Esta mañana, cuando esperaba el autobús para ir a trabajar, le daba vueltas a la cabeza pensando que podía escribir, como recoger en un par de folios todo lo que se dijo acerca del tan esperado y necesario Manifiesto Programa el sábado a la hora en que el frío llegó a hacernos una interminable visita. Cuando me apeé en Plaza de Castilla y me metí en el túnel del metro, una masa gigante de gente venía hacia mi sin mirarme. Eran las siete de la mañana y miles de vidas huían de los bostezos corriendo hacia el intercambiador situado a los pies de las torres Kío, desde donde cada mañana se dirigen a sus rutinas enajenadas mientras las legañas ponen pegas para que se abran sus ojos angustiados y nerviosos. Allí estaba todo lo que se dijo en aquella sala, mejor dicho, en ese instante estaba presenciando el amanecer de la lucha de clases del 21 de septiembre de 2005. ¡Qué ironía!, los currantes en Madrid salimos cada día a que nos exploten desde debajo de los edificios que simbolizan el capitalismo, en donde, por su puesto, las únicas luces encendidas que hay son las que coronan los anuncios. Sí Julio, puro espectáculo, ahí empiezan los fuegos artificiales, las trampas; antes de que salga el sol ya nos están bombardeando ideológicamente. Sólo llevo media hora fuera del apartamento en el que vivo de alquiler, -así le llaman ahora a una nueva forma de atraco por intimidación-, y los ataques vienen por todos los flancos.

En lo cotidiano está la revolución, en cada zanja abierta en la calle aparece el conflicto capital-trabajo, en cada andamio, en cada moto o furgoneta de mensajería, en cada portal donde hay un conserje, en cada lugar en que un ser humano vende su fuerza de trabajo.
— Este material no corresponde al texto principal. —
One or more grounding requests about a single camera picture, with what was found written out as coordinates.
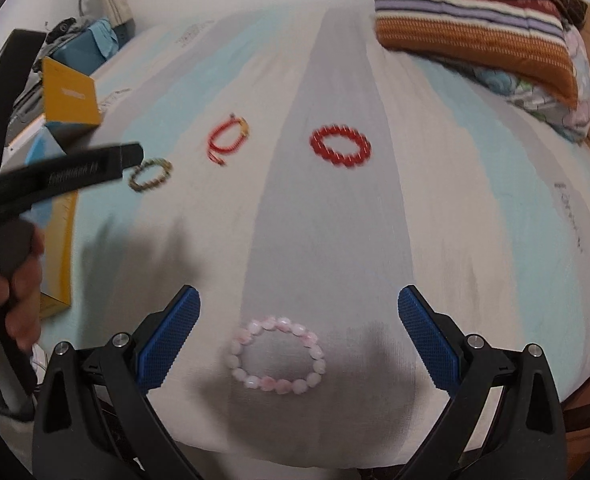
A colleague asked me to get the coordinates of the pink bead bracelet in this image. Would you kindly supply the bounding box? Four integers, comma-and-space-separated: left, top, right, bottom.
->
226, 315, 327, 395

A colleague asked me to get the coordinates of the striped pillow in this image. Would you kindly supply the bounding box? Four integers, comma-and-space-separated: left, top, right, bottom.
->
372, 0, 578, 108

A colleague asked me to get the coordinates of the beige curtain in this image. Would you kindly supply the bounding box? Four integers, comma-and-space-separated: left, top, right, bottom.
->
100, 0, 136, 36

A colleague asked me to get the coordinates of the pile of desk clutter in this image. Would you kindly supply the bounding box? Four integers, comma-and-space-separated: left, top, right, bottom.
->
5, 17, 100, 126

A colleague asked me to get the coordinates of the yellow blue cardboard box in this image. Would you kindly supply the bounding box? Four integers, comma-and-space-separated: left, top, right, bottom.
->
5, 56, 100, 318

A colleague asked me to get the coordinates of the small red cord bracelet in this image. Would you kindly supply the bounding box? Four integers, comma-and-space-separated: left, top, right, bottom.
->
206, 112, 250, 166

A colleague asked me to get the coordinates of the person's left hand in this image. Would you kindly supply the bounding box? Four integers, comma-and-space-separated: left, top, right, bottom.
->
0, 232, 46, 356

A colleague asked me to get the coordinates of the blue cloth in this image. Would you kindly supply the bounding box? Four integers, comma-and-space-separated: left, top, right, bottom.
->
72, 19, 120, 76

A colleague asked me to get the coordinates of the striped bed sheet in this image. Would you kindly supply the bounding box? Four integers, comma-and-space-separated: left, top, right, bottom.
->
35, 5, 590, 468

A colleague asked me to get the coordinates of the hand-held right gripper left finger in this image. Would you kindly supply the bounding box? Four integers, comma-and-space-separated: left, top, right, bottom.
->
31, 285, 211, 480

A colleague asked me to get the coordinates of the floral pillow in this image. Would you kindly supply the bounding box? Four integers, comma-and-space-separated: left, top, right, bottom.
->
468, 25, 590, 143

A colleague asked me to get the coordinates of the green bead bracelet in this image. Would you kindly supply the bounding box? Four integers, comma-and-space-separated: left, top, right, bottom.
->
128, 158, 174, 193

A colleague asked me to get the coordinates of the red bead bracelet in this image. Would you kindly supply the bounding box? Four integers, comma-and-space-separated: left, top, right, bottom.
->
309, 124, 372, 168

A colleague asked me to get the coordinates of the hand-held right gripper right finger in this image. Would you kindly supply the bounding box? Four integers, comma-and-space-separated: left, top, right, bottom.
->
397, 285, 568, 480

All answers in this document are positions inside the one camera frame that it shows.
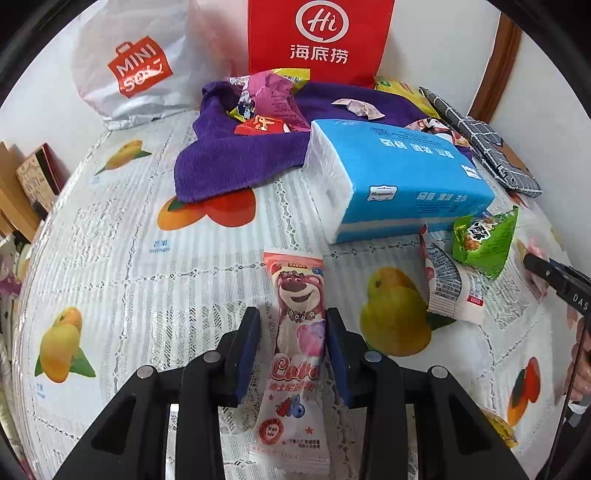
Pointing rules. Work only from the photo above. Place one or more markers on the white snack packet red label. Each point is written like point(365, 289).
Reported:
point(455, 286)

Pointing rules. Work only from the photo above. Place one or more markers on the pale pink snack packet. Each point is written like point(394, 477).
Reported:
point(535, 288)

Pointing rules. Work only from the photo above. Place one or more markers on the white plastic shopping bag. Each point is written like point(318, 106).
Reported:
point(138, 55)

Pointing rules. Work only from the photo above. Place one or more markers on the purple towel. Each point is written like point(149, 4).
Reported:
point(207, 157)

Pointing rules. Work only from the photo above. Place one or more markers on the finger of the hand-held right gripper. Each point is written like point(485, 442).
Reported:
point(547, 270)

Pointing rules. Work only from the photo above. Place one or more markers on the pink bear snack packet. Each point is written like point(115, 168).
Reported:
point(295, 295)

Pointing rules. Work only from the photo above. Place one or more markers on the blue tissue pack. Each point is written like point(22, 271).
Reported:
point(406, 184)

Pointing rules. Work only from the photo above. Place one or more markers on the person's right hand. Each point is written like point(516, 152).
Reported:
point(579, 364)

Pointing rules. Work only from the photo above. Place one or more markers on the grey checked cloth with star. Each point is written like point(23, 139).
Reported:
point(489, 138)

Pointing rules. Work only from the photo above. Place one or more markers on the patterned brown box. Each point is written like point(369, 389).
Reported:
point(39, 180)

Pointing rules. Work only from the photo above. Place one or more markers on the cartoon print snack packet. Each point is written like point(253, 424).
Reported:
point(434, 131)

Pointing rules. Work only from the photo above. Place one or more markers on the small pink candy wrapper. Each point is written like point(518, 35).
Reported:
point(358, 108)

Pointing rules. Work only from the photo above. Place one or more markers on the yellow chips bag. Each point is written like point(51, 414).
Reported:
point(401, 90)

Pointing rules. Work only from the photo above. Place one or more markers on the green triangular snack packet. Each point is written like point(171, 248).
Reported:
point(485, 240)

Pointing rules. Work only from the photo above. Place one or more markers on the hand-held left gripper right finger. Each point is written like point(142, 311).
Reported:
point(339, 364)

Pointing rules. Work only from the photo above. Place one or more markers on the fruit print tablecloth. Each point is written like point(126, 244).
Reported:
point(138, 258)

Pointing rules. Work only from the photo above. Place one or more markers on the red paper bag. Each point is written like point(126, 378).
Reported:
point(318, 37)

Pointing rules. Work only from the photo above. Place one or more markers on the wooden door frame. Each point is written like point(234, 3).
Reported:
point(498, 64)

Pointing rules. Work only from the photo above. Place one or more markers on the cardboard boxes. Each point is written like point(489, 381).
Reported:
point(14, 198)

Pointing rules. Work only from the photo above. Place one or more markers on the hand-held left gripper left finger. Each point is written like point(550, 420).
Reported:
point(247, 360)

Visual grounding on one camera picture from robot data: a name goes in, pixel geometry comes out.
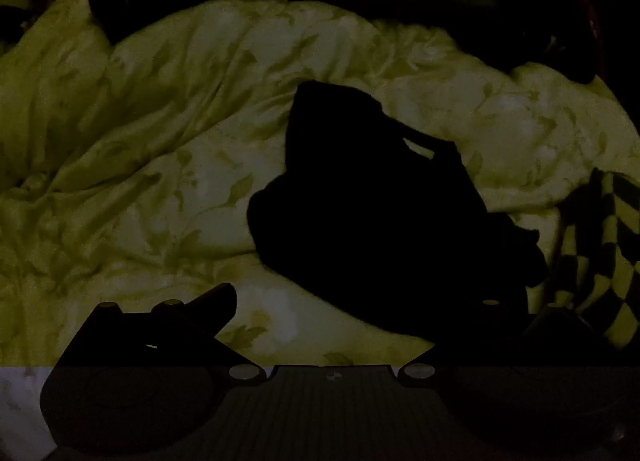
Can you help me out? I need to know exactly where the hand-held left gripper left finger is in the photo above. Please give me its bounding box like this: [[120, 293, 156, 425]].
[[64, 282, 269, 387]]

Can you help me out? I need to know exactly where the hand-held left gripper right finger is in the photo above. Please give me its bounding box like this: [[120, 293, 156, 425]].
[[399, 298, 610, 387]]

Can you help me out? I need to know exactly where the black garment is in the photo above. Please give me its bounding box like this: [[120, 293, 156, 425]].
[[246, 80, 550, 348]]

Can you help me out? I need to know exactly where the checkered blanket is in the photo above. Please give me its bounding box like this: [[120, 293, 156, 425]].
[[542, 167, 640, 349]]

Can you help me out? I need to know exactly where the light floral quilt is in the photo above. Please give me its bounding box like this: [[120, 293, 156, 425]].
[[0, 0, 640, 461]]

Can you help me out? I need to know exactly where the black cloth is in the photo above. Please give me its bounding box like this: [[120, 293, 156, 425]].
[[87, 0, 601, 86]]

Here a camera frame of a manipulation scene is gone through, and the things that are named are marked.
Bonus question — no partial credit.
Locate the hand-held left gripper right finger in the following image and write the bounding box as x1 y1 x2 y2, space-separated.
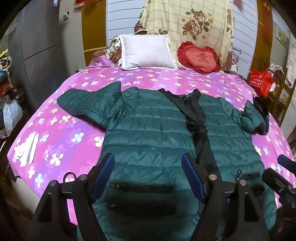
181 153 270 241

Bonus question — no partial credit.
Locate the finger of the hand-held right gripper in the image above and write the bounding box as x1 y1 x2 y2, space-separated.
262 169 296 197
277 155 296 168

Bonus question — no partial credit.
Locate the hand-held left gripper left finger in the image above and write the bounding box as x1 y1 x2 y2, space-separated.
27 153 115 241

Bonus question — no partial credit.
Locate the dark green puffer jacket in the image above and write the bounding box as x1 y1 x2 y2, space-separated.
57 81 278 241

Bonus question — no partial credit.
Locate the purple floral bed sheet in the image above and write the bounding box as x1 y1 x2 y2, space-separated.
7 57 296 232

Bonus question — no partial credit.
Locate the wooden shelf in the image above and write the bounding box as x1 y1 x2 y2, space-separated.
268 62 296 127

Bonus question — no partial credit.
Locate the white paper sheet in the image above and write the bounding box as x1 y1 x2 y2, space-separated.
14 132 40 167

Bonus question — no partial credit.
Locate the red shopping bag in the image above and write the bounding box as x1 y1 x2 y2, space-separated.
248 68 274 98

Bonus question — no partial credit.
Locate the white plastic bag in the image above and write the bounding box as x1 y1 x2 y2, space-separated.
2 96 23 132

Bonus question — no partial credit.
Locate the red heart-shaped pillow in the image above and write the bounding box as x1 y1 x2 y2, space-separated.
177 41 221 75

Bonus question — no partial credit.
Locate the white square pillow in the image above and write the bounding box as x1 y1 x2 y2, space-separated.
118 34 178 70

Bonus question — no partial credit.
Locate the pile of colourful goods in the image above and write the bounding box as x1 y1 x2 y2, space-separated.
0 50 26 98

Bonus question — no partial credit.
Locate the grey refrigerator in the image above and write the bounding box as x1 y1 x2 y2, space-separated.
7 0 86 109

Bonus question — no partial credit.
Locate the beige floral blanket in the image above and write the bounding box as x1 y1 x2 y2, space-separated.
139 0 234 70

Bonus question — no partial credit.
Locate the wall picture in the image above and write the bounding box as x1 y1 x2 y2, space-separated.
275 25 290 48

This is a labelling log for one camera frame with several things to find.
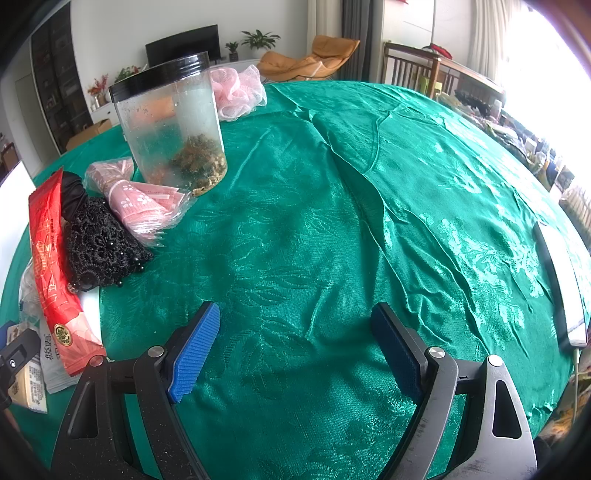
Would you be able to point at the pink printed packet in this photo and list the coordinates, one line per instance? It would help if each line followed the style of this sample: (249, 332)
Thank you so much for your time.
(134, 198)

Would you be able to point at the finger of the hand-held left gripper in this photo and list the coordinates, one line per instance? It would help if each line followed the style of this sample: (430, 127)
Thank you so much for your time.
(18, 357)

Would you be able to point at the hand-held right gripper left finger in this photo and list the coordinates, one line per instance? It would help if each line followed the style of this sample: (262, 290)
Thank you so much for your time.
(194, 350)

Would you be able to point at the pile of household clutter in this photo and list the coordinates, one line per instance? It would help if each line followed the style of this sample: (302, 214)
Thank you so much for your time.
(521, 134)

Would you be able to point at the white flat device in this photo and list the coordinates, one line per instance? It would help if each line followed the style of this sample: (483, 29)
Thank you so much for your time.
(565, 277)

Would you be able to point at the orange lounge chair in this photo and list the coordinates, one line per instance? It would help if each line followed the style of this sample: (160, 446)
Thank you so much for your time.
(300, 60)

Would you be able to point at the brown cardboard box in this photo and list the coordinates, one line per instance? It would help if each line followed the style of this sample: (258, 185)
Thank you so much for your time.
(87, 134)

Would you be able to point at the grey curtain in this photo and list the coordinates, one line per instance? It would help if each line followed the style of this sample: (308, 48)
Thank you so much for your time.
(356, 37)

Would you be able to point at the pink mesh bath sponge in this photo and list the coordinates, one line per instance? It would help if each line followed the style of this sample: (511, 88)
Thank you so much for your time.
(235, 92)

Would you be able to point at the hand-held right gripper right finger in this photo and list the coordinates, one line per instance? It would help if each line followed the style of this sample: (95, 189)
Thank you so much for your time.
(397, 355)

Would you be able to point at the black lace hair net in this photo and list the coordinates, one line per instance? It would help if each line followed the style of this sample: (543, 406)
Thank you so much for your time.
(99, 244)

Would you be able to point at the white printed packet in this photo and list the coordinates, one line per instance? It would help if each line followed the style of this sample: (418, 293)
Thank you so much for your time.
(90, 309)

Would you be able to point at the green tablecloth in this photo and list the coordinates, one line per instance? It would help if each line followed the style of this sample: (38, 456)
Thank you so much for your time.
(323, 207)

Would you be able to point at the white sheer curtain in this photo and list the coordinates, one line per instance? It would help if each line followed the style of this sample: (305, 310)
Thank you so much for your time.
(491, 37)

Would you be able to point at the black television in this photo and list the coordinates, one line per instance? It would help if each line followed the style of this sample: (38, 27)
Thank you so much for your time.
(184, 41)

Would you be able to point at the small potted plant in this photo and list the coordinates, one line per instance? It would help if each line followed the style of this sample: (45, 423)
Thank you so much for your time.
(232, 50)

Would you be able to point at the long red packet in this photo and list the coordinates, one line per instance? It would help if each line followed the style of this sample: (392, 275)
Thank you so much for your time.
(48, 258)

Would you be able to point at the red flower arrangement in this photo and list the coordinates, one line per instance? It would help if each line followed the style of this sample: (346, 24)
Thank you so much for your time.
(98, 90)

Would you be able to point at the beige tissue pack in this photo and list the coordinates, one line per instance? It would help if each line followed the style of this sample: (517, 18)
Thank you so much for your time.
(30, 392)

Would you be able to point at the bushy green potted plant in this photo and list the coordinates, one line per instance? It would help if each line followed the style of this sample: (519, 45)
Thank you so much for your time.
(127, 74)

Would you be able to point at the white cardboard box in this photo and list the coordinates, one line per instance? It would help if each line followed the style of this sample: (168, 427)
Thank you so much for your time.
(11, 207)

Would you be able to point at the large green potted plant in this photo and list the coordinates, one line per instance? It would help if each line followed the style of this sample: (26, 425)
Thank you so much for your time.
(261, 39)

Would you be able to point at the tall black display cabinet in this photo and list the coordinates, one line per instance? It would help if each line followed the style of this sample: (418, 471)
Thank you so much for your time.
(60, 83)

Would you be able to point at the clear jar black lid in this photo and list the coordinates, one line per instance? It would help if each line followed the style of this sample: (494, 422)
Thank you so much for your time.
(161, 120)

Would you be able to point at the wooden chair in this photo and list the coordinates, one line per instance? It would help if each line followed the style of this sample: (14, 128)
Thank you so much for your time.
(438, 69)
Este es el paisaje que todos podemos ver, no hace falta ir a una gran fábrica para palpar la realidad. En ese escenario donde transcurre la vida, en las aceras, está la clase obrera, hombres y mujeres que se pasan el día poniendo su vida en los objetos hasta que ésta deja de pertenecerles y pasa a pertenecer al objeto, como nos enseñó Marx. De ahí surge la pregunta que se hizo el corazón roto y rojo de Julio Anguita: ¿Cómo medimos la calidad de vida?. Gastar el tiempo en el individualismo que propone esta sociedad de la competitividad es absurdo; el sueño americano es falso. Hoy nadie puede hacerse rico trabajando, los ricos lo saben bien. Es tan necio como injusto el anhelo de ser millonario, poseer a costa de los demás lo hacen los parásitos. El bienestar no puede llegar pisoteándose. La calidad de vida la hemos de construir todos juntos, somos seres sociales y, queramos o no, dependemos unos de otros, si no seremos náufragos, nos extinguiremos.

Sin darme cuenta se me está acabando el espacio que me toca y me faltan asuntos enormes de los que allí se trataron por mencionar, pero no importa. Ya sabéis cuáles son. Nosotros tenemos memoria. Vamos al trabajo, todos y todas manos a la obra, a conmoverse, a instruirse, a organizarse. Julio Anguita y Antonio Gramsci nos han propuesto lo mismo el mismo día y en el mismo lugar con una diferencia de ciento cincuenta años y los dos son un ejemplo de lucha. Gramsci murió en la cárcel con el pesimismo de la inteligencia y el optimismo de su voluntad mientras escribía a Yulca, su mujer, sobre la revolución. Julio continúa, como esos imprescindibles de Bertolt Brecht, recordándonos que el comunismo no viene solo, hay que ir a buscarlo con nuestro compromiso militante.